= REQUIRED WORK =
Reproduce, exactly and in full, the lines from the one with "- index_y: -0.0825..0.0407" through the one with "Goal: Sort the" in the data below; drop pictures.

= Extracted records =

◇ ◇ ◇

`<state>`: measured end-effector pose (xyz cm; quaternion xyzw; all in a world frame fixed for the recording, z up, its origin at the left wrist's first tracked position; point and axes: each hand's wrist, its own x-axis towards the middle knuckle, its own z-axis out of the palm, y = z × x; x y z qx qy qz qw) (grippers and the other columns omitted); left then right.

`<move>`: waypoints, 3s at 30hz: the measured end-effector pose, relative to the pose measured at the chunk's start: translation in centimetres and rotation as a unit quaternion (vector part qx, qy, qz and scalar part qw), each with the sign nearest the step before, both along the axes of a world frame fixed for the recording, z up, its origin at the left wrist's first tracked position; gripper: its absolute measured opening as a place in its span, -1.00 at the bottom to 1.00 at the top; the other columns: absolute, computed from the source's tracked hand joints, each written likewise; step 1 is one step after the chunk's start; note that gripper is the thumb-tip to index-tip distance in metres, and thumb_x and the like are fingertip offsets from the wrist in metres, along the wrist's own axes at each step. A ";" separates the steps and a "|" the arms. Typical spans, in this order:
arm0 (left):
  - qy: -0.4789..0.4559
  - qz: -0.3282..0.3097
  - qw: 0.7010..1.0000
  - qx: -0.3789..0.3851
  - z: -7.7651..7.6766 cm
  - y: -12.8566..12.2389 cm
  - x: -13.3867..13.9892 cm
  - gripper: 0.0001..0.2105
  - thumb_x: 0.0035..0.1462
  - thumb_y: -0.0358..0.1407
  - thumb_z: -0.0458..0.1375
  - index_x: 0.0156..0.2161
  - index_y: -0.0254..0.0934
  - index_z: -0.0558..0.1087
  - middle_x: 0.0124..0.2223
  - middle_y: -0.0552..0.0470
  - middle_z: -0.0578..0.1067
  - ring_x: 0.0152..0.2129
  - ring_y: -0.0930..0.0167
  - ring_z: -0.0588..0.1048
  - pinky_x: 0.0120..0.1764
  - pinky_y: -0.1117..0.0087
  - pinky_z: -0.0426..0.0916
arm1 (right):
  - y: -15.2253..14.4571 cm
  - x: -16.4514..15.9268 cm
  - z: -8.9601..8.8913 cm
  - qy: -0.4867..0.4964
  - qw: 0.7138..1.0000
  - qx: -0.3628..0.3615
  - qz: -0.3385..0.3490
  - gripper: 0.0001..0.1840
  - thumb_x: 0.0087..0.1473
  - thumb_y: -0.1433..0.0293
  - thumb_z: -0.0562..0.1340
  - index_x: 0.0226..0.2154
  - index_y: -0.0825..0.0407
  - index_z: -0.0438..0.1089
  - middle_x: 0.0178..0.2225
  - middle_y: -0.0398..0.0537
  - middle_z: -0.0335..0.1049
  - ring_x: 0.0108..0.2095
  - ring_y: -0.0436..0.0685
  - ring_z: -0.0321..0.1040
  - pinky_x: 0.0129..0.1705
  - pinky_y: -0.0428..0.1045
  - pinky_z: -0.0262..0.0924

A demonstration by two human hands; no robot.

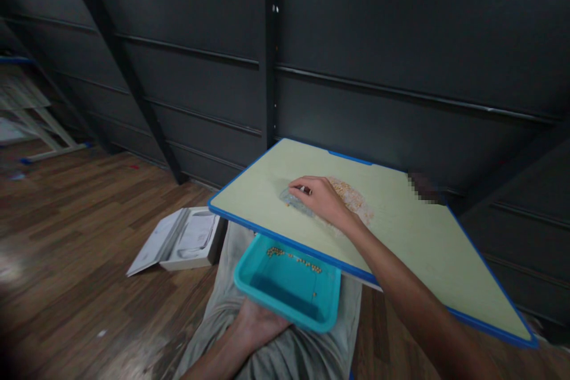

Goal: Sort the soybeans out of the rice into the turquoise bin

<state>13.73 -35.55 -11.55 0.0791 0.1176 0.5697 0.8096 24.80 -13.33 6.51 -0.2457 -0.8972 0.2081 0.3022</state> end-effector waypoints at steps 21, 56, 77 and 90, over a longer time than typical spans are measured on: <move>-0.004 0.009 1.000 0.016 -2.2 -0.1 -1.1 -0.65 0.52 -0.02 0.29 0.17 -0.03 0.84 0.30 -0.10 0.83 0.50 -0.04 0.59 0.63 -0.19 0.27 | -0.1 2.3 1.1 0.088 0.992 -0.090 0.000 -0.78 0.37 0.19 0.51 -0.10 -0.06 0.86 -0.12 0.05 0.87 -0.17 0.26 0.74 -0.09 0.10 0.59; -0.060 -0.041 0.991 0.114 -7.2 0.4 -3.0 -0.60 0.68 -0.11 0.10 0.22 0.11 0.83 0.34 0.03 0.80 0.38 0.12 0.70 0.68 -0.05 0.21 | 12.9 17.0 -2.6 0.087 0.906 -0.013 -0.414 -0.87 0.13 0.45 0.44 -0.38 -0.01 0.77 -0.27 0.09 0.85 -0.18 0.38 0.80 0.03 0.16 0.65; -0.043 -0.046 0.993 0.103 -5.7 0.3 -2.7 -0.58 0.67 -0.02 0.13 0.15 -0.01 0.86 0.41 0.04 0.75 0.31 0.16 0.74 0.63 0.08 0.28 | 10.7 11.0 -3.7 0.083 0.960 0.039 -0.266 -0.74 0.42 0.53 0.42 -0.08 -0.06 0.86 0.10 0.15 0.87 0.16 0.46 0.82 0.38 0.37 0.61; -0.048 -0.044 0.993 0.101 -5.8 0.3 -2.7 -0.54 0.69 -0.06 0.05 0.30 0.01 0.80 0.46 -0.08 0.70 0.41 0.06 0.69 0.66 -0.15 0.27 | 10.0 10.1 -3.0 0.081 0.971 0.007 -0.223 -0.72 0.42 0.51 0.38 -0.07 -0.05 0.86 0.08 0.14 0.88 0.12 0.40 0.82 0.35 0.32 0.62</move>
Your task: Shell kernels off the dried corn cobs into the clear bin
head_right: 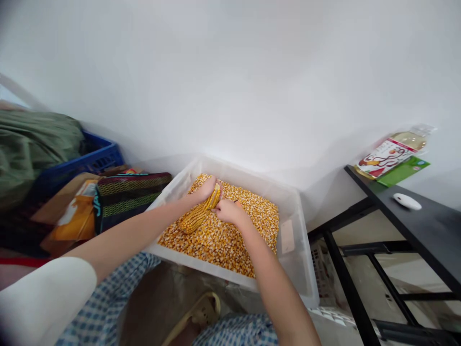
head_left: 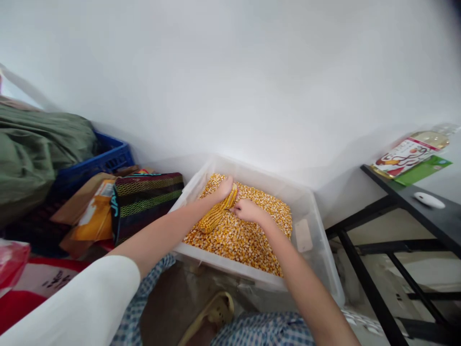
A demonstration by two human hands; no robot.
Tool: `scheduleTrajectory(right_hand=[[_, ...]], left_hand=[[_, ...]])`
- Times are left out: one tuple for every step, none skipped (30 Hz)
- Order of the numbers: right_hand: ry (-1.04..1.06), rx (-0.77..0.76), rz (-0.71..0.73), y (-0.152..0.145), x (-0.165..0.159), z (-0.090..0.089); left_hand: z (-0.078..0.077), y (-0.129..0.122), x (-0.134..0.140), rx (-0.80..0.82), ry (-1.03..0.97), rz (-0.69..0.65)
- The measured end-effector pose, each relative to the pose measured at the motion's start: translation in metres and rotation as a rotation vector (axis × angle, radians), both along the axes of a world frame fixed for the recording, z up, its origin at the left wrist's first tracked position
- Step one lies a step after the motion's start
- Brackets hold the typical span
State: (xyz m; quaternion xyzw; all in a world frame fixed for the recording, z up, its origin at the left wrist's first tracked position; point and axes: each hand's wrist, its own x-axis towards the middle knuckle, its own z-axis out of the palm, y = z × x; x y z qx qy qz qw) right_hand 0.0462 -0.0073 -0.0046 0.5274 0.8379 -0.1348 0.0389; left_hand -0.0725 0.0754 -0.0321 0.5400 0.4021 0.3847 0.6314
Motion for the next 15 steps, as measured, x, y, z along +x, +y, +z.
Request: scheduleTrajectory(right_hand=[[0.013, 0.006, 0.013, 0.0, 0.0, -0.002], [0.024, 0.008, 0.025, 0.001, 0.0, -0.004], [0.033, 0.007, 0.036, 0.002, 0.001, -0.005], [0.041, 0.005, 0.047, 0.003, 0.001, -0.006], [0.047, 0.004, 0.057, 0.004, 0.002, -0.006], [0.053, 0.002, 0.065, 0.005, 0.002, -0.007], [0.057, 0.0, 0.07, 0.006, 0.003, -0.007], [0.061, -0.002, 0.073, 0.007, 0.003, -0.007], [0.064, -0.005, 0.074, 0.008, 0.004, -0.007], [0.069, -0.007, 0.075, 0.008, 0.004, -0.006], [0.072, -0.009, 0.077, 0.008, 0.004, -0.006], [0.07, -0.012, 0.075, 0.008, 0.004, -0.004], [0.06, -0.019, 0.064, 0.007, 0.005, -0.002], [0.044, -0.03, 0.052, 0.006, 0.005, 0.001], [0.024, -0.04, 0.035, 0.005, 0.005, 0.005]], left_hand=[[0.002, -0.003, 0.002, 0.033, 0.036, 0.004], [0.003, -0.005, 0.003, 0.06, 0.075, 0.013], [0.005, -0.007, 0.004, 0.088, 0.114, 0.02], [0.007, -0.009, 0.005, 0.125, 0.147, 0.023], [0.008, -0.011, 0.005, 0.169, 0.178, 0.019], [0.009, -0.012, 0.006, 0.215, 0.209, 0.014], [0.01, -0.013, 0.006, 0.262, 0.239, 0.012], [0.01, -0.013, 0.007, 0.306, 0.266, 0.016], [0.01, -0.014, 0.007, 0.342, 0.291, 0.024], [0.01, -0.013, 0.007, 0.363, 0.308, 0.029], [0.009, -0.012, 0.007, 0.36, 0.308, 0.029], [0.008, -0.011, 0.007, 0.322, 0.285, 0.025], [0.008, -0.009, 0.006, 0.258, 0.245, 0.019], [0.007, -0.006, 0.005, 0.183, 0.198, 0.015], [0.006, -0.003, 0.004, 0.114, 0.156, 0.017]])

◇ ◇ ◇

= WORKED SOLUTION =
  - index_y: -0.0825..0.0407
  - index_z: -0.0438..0.1089
  - middle_x: 0.0178..0.2225
  - middle_y: -0.0398..0.0537
  - middle_z: -0.0335..0.1049
  - ring_x: 0.0108..0.2095
  - ring_y: -0.0436..0.0685
  - ring_z: -0.0321..0.1040
  - pinky_x: 0.0129..0.1705
  - pinky_y: -0.0428..0.1045
  - pinky_z: -0.0262..0.0924

A demonstration by two human hands; no robot.


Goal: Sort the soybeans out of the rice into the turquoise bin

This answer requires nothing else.